§ **THE TASK**
Give back an exact copy of the lines in the records below, from the line that has "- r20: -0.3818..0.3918" through the line that has "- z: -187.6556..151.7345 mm", and nothing besides.

[[ DATA LISTING, beginning ]]

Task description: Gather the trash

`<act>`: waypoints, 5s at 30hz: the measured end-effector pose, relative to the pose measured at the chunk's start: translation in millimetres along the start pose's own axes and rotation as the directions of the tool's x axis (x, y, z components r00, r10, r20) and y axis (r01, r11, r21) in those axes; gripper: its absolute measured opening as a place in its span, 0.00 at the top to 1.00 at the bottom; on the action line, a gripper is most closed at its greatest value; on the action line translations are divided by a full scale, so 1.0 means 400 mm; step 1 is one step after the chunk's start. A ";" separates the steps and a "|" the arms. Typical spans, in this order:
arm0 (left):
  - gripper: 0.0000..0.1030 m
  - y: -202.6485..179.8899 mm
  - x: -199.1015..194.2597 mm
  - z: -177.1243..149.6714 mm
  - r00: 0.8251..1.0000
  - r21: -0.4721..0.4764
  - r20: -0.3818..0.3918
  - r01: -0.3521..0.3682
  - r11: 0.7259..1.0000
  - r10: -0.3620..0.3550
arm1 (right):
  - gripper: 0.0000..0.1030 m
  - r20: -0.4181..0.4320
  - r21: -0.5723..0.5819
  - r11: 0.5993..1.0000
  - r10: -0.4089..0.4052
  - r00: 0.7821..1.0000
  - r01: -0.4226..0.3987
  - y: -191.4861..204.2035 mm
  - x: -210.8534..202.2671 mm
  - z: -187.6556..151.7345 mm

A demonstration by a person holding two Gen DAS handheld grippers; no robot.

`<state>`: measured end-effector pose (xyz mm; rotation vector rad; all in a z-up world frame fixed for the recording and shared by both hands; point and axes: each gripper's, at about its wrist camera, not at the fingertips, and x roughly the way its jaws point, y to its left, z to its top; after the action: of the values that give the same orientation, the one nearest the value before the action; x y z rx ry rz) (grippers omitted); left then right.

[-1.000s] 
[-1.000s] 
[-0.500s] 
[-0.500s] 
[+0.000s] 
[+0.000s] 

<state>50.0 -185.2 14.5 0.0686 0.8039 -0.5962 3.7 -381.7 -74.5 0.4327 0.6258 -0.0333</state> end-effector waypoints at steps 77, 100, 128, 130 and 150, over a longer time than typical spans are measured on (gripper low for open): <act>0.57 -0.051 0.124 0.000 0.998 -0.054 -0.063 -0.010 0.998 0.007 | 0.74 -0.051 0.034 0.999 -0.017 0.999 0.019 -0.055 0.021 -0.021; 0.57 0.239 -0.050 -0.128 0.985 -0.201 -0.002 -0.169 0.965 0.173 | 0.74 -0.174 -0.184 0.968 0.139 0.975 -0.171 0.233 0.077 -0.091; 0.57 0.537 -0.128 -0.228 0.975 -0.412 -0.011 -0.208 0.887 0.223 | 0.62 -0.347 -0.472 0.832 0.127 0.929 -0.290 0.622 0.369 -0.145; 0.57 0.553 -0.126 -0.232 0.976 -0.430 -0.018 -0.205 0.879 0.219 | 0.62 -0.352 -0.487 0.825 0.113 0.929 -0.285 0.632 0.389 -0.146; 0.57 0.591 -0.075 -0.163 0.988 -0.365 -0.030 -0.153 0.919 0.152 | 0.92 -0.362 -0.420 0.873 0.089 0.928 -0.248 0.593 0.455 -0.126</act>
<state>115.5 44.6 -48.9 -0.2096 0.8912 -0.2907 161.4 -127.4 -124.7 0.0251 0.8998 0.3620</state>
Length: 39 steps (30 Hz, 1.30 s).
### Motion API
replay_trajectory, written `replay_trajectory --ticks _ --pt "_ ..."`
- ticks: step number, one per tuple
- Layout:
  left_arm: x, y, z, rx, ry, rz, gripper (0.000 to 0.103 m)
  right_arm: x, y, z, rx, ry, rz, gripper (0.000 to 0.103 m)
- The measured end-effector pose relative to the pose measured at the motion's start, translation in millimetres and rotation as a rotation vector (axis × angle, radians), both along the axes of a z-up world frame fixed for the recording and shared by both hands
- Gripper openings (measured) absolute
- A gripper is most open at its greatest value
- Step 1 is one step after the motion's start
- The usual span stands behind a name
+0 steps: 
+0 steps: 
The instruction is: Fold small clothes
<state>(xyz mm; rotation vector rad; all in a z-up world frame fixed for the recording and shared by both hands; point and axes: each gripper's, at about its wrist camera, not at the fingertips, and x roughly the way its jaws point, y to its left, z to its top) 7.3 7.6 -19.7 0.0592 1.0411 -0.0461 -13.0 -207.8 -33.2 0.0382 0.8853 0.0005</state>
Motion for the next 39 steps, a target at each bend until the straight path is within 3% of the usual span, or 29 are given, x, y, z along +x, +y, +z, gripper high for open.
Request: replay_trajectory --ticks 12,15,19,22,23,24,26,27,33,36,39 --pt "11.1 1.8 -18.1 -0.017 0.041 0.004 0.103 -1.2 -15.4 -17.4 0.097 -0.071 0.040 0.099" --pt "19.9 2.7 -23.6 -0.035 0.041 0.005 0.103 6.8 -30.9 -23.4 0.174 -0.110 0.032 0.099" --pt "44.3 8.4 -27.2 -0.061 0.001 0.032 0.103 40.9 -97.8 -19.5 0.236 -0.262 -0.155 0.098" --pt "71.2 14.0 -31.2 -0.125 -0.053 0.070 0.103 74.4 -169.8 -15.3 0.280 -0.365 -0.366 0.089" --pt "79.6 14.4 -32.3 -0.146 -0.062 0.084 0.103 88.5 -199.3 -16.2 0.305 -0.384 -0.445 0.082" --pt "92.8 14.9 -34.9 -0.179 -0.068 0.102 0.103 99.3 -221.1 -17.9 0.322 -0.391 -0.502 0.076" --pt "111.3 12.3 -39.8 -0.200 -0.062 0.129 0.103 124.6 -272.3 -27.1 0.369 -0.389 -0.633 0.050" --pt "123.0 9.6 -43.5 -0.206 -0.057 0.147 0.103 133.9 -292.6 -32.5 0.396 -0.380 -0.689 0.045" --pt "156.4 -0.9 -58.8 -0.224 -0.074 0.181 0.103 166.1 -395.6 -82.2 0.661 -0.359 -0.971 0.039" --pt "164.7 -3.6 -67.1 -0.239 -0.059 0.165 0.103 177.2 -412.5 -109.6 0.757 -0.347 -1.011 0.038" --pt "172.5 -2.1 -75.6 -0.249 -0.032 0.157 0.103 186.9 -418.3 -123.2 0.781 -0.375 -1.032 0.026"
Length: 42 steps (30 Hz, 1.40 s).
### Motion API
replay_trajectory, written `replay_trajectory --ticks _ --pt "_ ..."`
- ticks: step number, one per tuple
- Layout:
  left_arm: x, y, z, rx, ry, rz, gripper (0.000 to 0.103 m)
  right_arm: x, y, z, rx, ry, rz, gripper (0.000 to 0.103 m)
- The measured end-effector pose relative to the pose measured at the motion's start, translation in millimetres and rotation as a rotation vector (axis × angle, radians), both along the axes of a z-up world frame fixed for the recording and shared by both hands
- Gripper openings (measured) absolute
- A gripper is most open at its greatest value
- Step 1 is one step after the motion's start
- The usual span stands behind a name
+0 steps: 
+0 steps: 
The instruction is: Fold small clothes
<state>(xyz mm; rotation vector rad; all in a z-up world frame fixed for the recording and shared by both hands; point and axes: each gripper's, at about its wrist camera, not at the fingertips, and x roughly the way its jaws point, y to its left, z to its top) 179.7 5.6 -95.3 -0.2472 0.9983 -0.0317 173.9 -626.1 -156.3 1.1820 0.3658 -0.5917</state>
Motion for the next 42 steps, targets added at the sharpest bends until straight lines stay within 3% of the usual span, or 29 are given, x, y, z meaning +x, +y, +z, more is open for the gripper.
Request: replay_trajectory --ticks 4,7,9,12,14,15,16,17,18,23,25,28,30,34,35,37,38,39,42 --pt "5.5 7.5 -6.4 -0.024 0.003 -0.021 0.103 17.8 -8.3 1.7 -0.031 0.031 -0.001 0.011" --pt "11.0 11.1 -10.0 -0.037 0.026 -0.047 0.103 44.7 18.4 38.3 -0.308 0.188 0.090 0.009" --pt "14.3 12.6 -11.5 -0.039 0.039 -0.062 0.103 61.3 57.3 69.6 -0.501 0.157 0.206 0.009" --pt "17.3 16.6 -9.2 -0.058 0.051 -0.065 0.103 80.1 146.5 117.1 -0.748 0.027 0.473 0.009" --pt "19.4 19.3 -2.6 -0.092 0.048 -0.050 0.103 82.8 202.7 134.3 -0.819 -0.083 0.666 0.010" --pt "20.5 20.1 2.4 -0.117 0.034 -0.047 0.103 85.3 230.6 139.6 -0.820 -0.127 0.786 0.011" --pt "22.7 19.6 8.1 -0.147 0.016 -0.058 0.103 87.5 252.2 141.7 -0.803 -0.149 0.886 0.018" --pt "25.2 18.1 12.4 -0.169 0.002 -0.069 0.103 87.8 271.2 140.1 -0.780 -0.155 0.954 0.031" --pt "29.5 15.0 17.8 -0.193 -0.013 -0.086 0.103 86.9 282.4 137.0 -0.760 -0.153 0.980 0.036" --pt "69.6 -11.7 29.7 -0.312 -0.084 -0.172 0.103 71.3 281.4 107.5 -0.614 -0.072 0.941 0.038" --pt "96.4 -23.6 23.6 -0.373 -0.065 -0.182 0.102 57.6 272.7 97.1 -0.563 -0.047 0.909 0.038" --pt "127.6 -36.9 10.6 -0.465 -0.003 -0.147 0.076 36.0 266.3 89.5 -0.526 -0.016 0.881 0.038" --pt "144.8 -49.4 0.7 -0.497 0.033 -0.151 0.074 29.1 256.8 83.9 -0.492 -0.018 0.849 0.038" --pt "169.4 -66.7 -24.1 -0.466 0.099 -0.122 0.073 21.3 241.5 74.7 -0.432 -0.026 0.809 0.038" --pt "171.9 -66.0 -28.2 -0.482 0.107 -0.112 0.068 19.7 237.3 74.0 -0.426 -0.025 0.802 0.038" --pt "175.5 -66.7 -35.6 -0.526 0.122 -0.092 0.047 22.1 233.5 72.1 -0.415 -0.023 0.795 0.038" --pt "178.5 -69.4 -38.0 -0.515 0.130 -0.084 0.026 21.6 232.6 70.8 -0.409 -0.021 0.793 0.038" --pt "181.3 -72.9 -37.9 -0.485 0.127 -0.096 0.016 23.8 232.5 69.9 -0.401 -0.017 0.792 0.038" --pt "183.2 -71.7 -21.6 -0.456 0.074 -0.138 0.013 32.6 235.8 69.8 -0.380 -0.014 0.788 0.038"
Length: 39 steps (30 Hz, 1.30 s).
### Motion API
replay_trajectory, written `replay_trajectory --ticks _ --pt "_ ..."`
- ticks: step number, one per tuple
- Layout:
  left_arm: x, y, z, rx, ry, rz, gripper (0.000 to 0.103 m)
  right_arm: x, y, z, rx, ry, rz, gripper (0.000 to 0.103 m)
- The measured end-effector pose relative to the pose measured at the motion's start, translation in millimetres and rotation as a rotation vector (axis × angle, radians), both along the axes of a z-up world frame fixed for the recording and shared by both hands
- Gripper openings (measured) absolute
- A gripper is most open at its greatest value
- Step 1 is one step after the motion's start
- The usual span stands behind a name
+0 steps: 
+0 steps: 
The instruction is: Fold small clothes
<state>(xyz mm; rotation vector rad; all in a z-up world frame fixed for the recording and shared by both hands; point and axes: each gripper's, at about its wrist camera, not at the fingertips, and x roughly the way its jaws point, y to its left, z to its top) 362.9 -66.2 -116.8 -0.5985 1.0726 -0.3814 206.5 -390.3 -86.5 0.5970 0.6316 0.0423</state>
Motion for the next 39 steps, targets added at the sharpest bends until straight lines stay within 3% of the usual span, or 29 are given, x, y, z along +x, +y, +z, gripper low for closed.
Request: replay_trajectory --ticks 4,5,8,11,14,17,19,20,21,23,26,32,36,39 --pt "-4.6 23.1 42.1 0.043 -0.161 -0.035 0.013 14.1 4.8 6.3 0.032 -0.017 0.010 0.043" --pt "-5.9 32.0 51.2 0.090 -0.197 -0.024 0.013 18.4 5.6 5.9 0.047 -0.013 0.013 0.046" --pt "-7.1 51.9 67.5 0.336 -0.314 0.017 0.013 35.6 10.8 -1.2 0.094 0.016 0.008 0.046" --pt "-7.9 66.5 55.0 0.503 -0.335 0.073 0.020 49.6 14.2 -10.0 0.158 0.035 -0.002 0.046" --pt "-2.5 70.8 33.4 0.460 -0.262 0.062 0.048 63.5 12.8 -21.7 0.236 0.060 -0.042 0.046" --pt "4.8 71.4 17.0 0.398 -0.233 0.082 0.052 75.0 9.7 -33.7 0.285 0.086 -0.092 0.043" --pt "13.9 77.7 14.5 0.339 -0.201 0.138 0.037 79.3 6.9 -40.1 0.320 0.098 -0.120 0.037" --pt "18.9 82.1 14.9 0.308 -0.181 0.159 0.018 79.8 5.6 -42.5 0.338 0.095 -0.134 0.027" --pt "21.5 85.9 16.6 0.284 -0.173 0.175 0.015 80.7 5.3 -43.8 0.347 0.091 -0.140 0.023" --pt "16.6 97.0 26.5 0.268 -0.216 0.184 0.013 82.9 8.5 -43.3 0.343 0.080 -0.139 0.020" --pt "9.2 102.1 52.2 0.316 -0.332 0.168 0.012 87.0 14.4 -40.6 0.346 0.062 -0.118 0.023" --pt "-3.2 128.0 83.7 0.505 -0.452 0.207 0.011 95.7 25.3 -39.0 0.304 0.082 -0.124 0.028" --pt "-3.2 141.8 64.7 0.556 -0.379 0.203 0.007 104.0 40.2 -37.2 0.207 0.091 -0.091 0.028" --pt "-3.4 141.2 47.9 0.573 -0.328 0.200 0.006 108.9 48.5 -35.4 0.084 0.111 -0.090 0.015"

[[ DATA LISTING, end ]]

§ **TASK RESPONSE**
  - r20: -0.3818..0.3918
  - r01: -0.3521..0.3682
  - r11: 0.7259..1.0000
  - r10: -0.3620..0.3550
arm1 (right):
  - gripper: 0.0000..0.1030 m
  - r20: -0.4181..0.4320
  - r21: -0.5723..0.5819
  - r11: 0.5993..1.0000
  - r10: -0.4089..0.4052
  - r00: 0.7821..1.0000
  - r01: -0.4226..0.3987
  - y: -191.4861..204.2035 mm
  - x: -210.8534..202.2671 mm
  - z: -187.6556..151.7345 mm

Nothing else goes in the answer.